## [WORK TASK]
Which lines of the data hold the word "plastic"? Copy all of them.

## [THE DATA]

------------------------------

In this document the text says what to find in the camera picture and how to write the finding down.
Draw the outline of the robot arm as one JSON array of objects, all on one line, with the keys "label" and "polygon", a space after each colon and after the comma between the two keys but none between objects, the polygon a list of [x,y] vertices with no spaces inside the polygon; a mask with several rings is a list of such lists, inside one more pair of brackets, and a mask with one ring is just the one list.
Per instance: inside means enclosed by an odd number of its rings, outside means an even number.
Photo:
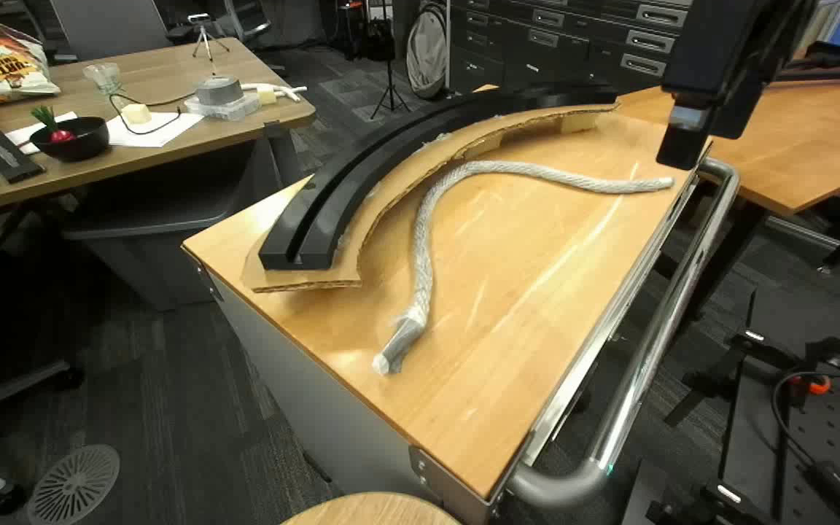
[{"label": "robot arm", "polygon": [[818,0],[694,0],[662,74],[675,108],[657,160],[691,168],[710,137],[742,137],[813,7]]}]

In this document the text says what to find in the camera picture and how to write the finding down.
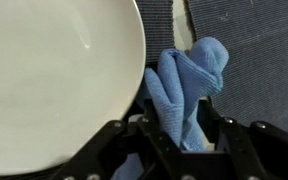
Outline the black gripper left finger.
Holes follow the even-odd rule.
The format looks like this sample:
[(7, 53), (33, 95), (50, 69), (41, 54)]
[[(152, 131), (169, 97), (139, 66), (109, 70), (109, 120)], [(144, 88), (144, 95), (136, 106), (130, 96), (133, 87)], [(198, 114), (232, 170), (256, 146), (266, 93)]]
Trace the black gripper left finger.
[(160, 125), (153, 102), (146, 100), (136, 122), (106, 123), (51, 180), (110, 180), (133, 153), (144, 167), (139, 180), (181, 180), (182, 153)]

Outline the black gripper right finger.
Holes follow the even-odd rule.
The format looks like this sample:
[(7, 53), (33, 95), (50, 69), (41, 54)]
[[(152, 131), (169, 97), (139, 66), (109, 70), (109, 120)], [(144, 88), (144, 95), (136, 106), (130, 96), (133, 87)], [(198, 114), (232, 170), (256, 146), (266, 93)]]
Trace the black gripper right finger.
[(207, 100), (197, 121), (215, 150), (227, 154), (238, 180), (288, 180), (288, 132), (265, 121), (245, 126), (221, 116)]

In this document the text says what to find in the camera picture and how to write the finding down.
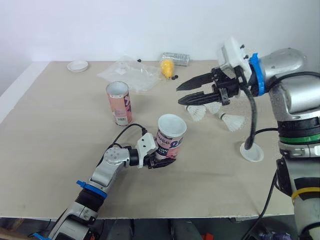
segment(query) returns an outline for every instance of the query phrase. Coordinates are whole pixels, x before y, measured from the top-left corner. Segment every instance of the blue part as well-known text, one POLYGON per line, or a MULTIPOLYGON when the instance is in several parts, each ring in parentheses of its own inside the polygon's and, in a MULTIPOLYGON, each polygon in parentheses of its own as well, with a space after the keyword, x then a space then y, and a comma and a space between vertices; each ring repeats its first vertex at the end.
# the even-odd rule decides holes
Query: blue part
POLYGON ((80 185, 80 187, 82 187, 84 189, 88 189, 88 190, 100 195, 104 199, 107 198, 107 194, 104 191, 101 191, 100 189, 96 188, 95 186, 91 186, 91 185, 87 184, 85 181, 78 180, 78 181, 76 181, 76 184, 80 185))
POLYGON ((34 234, 32 234, 32 236, 35 237, 35 238, 37 238, 37 239, 40 239, 40 240, 51 240, 51 238, 41 236, 41 235, 38 234, 38 233, 34 233, 34 234))
POLYGON ((250 64, 254 68, 256 79, 258 81, 258 96, 261 96, 265 93, 265 80, 259 65, 258 53, 255 52, 252 57, 250 57, 250 64))

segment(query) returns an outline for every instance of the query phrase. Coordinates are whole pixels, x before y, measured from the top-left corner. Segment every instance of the pink can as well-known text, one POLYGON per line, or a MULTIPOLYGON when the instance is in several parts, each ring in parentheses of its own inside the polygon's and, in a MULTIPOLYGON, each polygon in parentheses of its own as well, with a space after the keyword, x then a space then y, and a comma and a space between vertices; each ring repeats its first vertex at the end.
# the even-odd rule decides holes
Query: pink can
POLYGON ((176 159, 186 130, 187 125, 181 117, 174 114, 162 115, 158 120, 156 142, 159 148, 155 157, 158 160, 176 159))
POLYGON ((114 81, 106 86, 114 121, 119 126, 127 126, 132 121, 129 87, 122 81, 114 81))

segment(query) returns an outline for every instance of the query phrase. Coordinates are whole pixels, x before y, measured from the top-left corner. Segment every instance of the white wall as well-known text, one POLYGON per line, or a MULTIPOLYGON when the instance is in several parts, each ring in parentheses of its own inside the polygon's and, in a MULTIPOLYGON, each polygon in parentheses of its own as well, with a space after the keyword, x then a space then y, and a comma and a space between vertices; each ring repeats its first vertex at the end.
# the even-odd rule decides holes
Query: white wall
POLYGON ((31 61, 216 58, 229 36, 320 66, 319 0, 0 0, 0 94, 31 61))

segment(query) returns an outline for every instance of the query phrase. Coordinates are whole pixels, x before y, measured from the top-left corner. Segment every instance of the yellow fruit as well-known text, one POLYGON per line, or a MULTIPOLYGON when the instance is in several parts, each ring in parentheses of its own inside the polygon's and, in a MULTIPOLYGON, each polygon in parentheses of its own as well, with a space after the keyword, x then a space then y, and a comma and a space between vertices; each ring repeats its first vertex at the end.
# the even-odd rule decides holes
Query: yellow fruit
POLYGON ((162 74, 168 79, 174 73, 174 62, 171 59, 164 59, 160 63, 162 74))

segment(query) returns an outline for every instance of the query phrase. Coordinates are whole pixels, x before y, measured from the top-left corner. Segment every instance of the beige table surface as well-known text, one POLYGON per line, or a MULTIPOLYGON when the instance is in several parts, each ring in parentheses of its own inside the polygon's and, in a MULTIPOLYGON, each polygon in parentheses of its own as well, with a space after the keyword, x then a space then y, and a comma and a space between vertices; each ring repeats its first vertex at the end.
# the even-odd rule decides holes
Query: beige table surface
MULTIPOLYGON (((67 62, 51 62, 0 124, 1 217, 57 218, 76 199, 81 190, 76 181, 88 180, 123 129, 113 122, 107 82, 97 76, 110 64, 90 62, 87 71, 71 73, 67 62)), ((193 122, 177 103, 186 94, 176 92, 179 84, 216 65, 194 61, 176 68, 177 80, 162 80, 142 94, 130 92, 135 123, 155 134, 159 116, 174 113, 185 120, 187 132, 173 164, 121 172, 100 218, 241 217, 261 212, 280 156, 277 133, 256 137, 264 160, 251 163, 239 152, 250 120, 232 133, 210 113, 193 122)), ((269 96, 256 98, 256 103, 257 129, 276 127, 269 96)), ((244 96, 232 98, 223 110, 250 117, 244 96)), ((135 144, 140 134, 132 127, 118 142, 135 144)), ((291 199, 275 189, 266 214, 292 213, 291 199)))

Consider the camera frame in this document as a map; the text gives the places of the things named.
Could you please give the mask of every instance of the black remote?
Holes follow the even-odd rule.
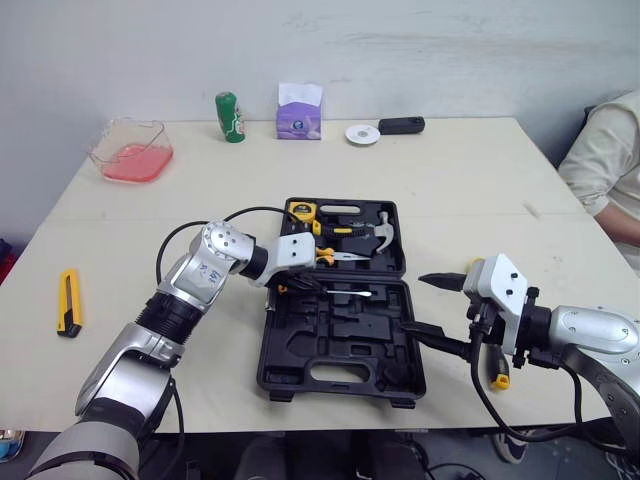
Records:
[[[380,135],[401,135],[405,133],[420,133],[424,130],[424,118],[403,117],[383,118],[378,122]]]

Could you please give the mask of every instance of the hammer head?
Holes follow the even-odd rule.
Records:
[[[376,237],[384,237],[382,244],[376,248],[376,253],[382,253],[382,251],[389,246],[393,240],[393,225],[389,223],[389,213],[380,212],[378,214],[382,223],[373,227],[373,234]]]

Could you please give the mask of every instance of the disc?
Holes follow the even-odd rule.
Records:
[[[371,145],[380,138],[380,132],[371,125],[353,125],[344,132],[347,139],[358,145]]]

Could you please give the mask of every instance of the person's arm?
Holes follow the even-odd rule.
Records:
[[[637,165],[633,150],[638,141],[640,134],[635,117],[621,108],[606,106],[589,118],[560,164],[558,173],[596,220],[611,205],[609,190]],[[630,222],[633,218],[616,206],[609,208],[602,218],[598,222],[612,238],[629,238],[629,223],[637,229],[636,222]],[[622,221],[623,226],[613,226],[613,221]]]
[[[640,247],[640,221],[609,203],[595,217],[602,229],[614,242]]]

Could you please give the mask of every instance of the beige shirt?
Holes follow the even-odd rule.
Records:
[[[640,90],[591,112],[558,173],[591,215],[611,202],[640,221]],[[616,246],[640,276],[640,248]]]

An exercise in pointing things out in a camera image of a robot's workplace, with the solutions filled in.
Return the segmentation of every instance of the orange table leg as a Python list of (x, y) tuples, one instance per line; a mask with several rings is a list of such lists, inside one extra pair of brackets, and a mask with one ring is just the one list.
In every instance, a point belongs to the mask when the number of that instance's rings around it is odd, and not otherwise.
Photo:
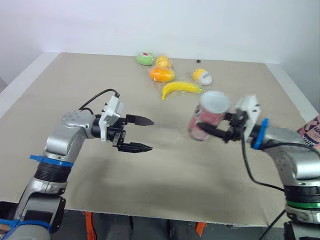
[(85, 227), (86, 227), (86, 237), (87, 240), (96, 240), (97, 236), (96, 236), (96, 232), (94, 231), (93, 228), (93, 216), (92, 216), (92, 212), (90, 211), (85, 211)]
[(199, 236), (202, 236), (202, 232), (204, 231), (204, 228), (207, 226), (205, 222), (197, 222), (195, 224), (195, 230), (199, 234)]

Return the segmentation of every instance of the white wall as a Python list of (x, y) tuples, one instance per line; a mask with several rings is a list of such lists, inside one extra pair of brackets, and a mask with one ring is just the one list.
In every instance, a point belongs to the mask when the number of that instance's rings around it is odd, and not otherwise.
[[(319, 15), (320, 0), (3, 0), (0, 31), (14, 32), (4, 38), (6, 55), (13, 51), (15, 59), (26, 41), (28, 57), (39, 51), (153, 51), (174, 58), (281, 63), (319, 111)], [(0, 65), (5, 58), (0, 55)], [(0, 71), (6, 80), (5, 75), (15, 74)]]
[(0, 77), (0, 93), (7, 87), (7, 83)]

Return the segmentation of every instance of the green ring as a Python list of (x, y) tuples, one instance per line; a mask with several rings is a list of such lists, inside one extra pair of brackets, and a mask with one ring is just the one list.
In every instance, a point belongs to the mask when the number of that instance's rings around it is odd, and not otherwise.
[(302, 208), (302, 209), (320, 209), (320, 202), (313, 202), (313, 203), (301, 203), (295, 201), (286, 201), (286, 204), (290, 207), (294, 208)]

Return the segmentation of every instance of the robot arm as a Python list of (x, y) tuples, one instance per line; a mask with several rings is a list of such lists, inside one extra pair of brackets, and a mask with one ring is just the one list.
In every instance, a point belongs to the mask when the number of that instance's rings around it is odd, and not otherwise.
[(284, 189), (272, 187), (284, 191), (285, 211), (291, 219), (285, 224), (286, 239), (320, 239), (314, 238), (320, 237), (320, 154), (305, 146), (296, 131), (269, 127), (267, 119), (257, 125), (260, 107), (255, 96), (242, 98), (235, 109), (235, 113), (225, 115), (230, 125), (227, 131), (205, 122), (198, 126), (225, 143), (242, 140), (270, 155)]
[(147, 145), (124, 143), (124, 126), (133, 123), (149, 126), (154, 123), (142, 116), (121, 118), (123, 104), (112, 96), (101, 115), (86, 110), (65, 114), (49, 135), (43, 155), (30, 158), (39, 162), (34, 176), (26, 186), (11, 221), (12, 230), (4, 239), (50, 239), (62, 222), (66, 200), (61, 196), (67, 179), (86, 139), (111, 141), (120, 152), (141, 153), (152, 150)]

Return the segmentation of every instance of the black cable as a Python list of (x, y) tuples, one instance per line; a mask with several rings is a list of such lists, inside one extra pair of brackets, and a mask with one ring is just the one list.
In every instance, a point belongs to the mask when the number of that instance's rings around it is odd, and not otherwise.
[(312, 146), (307, 146), (307, 145), (305, 145), (303, 143), (280, 142), (280, 143), (274, 143), (274, 144), (269, 144), (269, 145), (266, 145), (266, 146), (262, 146), (260, 149), (264, 150), (264, 149), (270, 149), (270, 148), (275, 148), (275, 147), (280, 147), (280, 146), (295, 146), (295, 147), (302, 147), (302, 148), (305, 148), (305, 149), (309, 149), (309, 150), (313, 151), (314, 153), (316, 153), (319, 156), (319, 159), (320, 159), (320, 152), (318, 152)]
[(246, 151), (246, 141), (245, 141), (245, 136), (244, 136), (244, 131), (242, 130), (241, 132), (241, 149), (242, 149), (242, 156), (243, 156), (243, 160), (244, 160), (244, 164), (245, 164), (245, 168), (246, 171), (248, 172), (248, 175), (250, 177), (250, 179), (255, 183), (255, 184), (259, 184), (265, 187), (269, 187), (269, 188), (273, 188), (273, 189), (277, 189), (279, 191), (284, 192), (285, 190), (283, 190), (281, 187), (278, 186), (274, 186), (268, 183), (264, 183), (264, 182), (260, 182), (257, 181), (254, 176), (251, 173), (250, 167), (249, 167), (249, 163), (248, 163), (248, 158), (247, 158), (247, 151)]
[(79, 107), (79, 110), (82, 110), (85, 106), (87, 106), (89, 103), (91, 103), (97, 97), (100, 97), (102, 94), (105, 94), (107, 92), (114, 92), (114, 96), (116, 96), (117, 98), (119, 98), (119, 96), (120, 96), (120, 94), (116, 90), (114, 90), (112, 88), (108, 88), (106, 90), (103, 90), (102, 92), (99, 92), (97, 95), (93, 96), (88, 101), (86, 101), (81, 107)]
[(266, 228), (266, 230), (262, 233), (261, 237), (259, 238), (259, 240), (262, 240), (264, 238), (264, 236), (270, 231), (270, 229), (272, 229), (272, 227), (276, 224), (276, 222), (283, 216), (283, 214), (285, 214), (286, 210), (284, 209), (276, 218), (275, 220), (273, 220), (272, 223), (270, 223), (270, 225)]
[(81, 110), (88, 110), (92, 115), (95, 115), (94, 112), (88, 107), (83, 107), (83, 108), (81, 108)]

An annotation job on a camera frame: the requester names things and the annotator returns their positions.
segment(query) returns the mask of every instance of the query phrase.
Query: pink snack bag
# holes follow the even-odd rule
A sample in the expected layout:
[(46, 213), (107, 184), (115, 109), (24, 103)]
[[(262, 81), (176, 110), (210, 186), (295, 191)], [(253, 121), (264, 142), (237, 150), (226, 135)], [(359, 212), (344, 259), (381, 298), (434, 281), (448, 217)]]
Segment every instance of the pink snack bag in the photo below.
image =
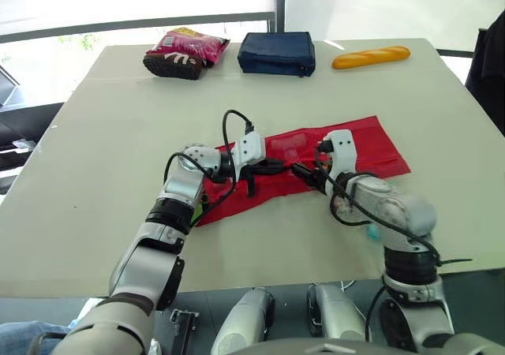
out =
[(146, 54), (168, 54), (172, 52), (196, 55), (207, 67), (212, 67), (221, 58), (229, 39), (201, 34), (188, 28), (174, 29), (161, 38)]

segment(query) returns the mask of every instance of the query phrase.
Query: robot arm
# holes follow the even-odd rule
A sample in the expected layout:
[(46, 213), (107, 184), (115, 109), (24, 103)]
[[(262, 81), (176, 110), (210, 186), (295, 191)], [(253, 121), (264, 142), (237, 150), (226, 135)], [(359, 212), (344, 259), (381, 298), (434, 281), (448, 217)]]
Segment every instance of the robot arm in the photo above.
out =
[(110, 296), (92, 309), (54, 349), (54, 355), (146, 354), (155, 311), (175, 298), (184, 261), (178, 257), (201, 202), (206, 175), (223, 182), (264, 159), (264, 139), (250, 128), (232, 152), (194, 144), (160, 192), (154, 207), (110, 277)]

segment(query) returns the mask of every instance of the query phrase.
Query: baguette
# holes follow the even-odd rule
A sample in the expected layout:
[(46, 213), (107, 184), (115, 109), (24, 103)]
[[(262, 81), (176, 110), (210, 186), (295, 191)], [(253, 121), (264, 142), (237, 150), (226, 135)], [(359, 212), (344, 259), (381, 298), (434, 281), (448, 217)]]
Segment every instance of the baguette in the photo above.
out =
[(410, 56), (410, 50), (404, 46), (391, 46), (383, 49), (365, 50), (357, 53), (348, 53), (339, 55), (331, 66), (334, 69), (350, 69), (361, 65), (374, 65), (382, 62), (393, 62), (407, 59)]

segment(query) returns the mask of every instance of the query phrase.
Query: red plastic bag
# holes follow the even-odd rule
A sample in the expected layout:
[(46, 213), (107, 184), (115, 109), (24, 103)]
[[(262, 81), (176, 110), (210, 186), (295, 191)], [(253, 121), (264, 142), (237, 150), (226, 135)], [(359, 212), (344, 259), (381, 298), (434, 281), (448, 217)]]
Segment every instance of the red plastic bag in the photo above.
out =
[[(313, 168), (314, 148), (326, 134), (332, 130), (349, 129), (353, 133), (357, 150), (356, 171), (369, 171), (379, 178), (408, 174), (409, 167), (395, 146), (384, 132), (376, 116), (361, 120), (346, 122), (322, 128), (298, 129), (292, 132), (270, 136), (265, 139), (267, 157), (281, 159), (286, 166), (302, 162)], [(311, 190), (300, 178), (290, 170), (276, 175), (255, 176), (256, 194), (247, 197), (247, 181), (240, 180), (235, 192), (222, 204), (210, 211), (200, 221), (199, 226), (236, 215), (277, 196), (287, 196), (292, 193)], [(223, 184), (213, 184), (205, 179), (205, 191), (211, 202), (216, 201), (230, 189), (230, 181)]]
[(196, 55), (212, 67), (221, 58), (229, 39), (201, 34), (188, 28), (174, 29), (161, 38), (158, 44), (146, 54), (169, 54), (173, 52)]

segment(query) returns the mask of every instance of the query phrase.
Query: gray floor
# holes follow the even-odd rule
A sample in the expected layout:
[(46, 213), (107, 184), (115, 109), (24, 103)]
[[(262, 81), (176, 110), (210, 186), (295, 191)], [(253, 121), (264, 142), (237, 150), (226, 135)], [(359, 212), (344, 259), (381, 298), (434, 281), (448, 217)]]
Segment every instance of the gray floor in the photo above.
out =
[[(505, 271), (483, 271), (446, 275), (444, 288), (457, 332), (473, 332), (505, 345)], [(346, 292), (362, 312), (368, 310), (379, 289), (378, 280), (357, 282)], [(275, 297), (275, 322), (270, 339), (308, 337), (305, 322), (307, 285), (267, 288)], [(220, 290), (178, 294), (171, 308), (200, 312), (197, 329), (192, 333), (188, 355), (208, 353), (215, 333), (226, 314), (246, 290)], [(67, 325), (79, 313), (85, 298), (0, 299), (0, 323), (44, 320)], [(168, 354), (174, 337), (170, 310), (157, 313), (155, 337)], [(383, 343), (377, 314), (372, 320), (374, 342)]]

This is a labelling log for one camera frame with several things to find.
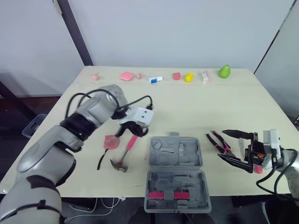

------------------------------

## [EXERCISE RESULT]
Query: red plastic bag
Segment every instance of the red plastic bag in the photo above.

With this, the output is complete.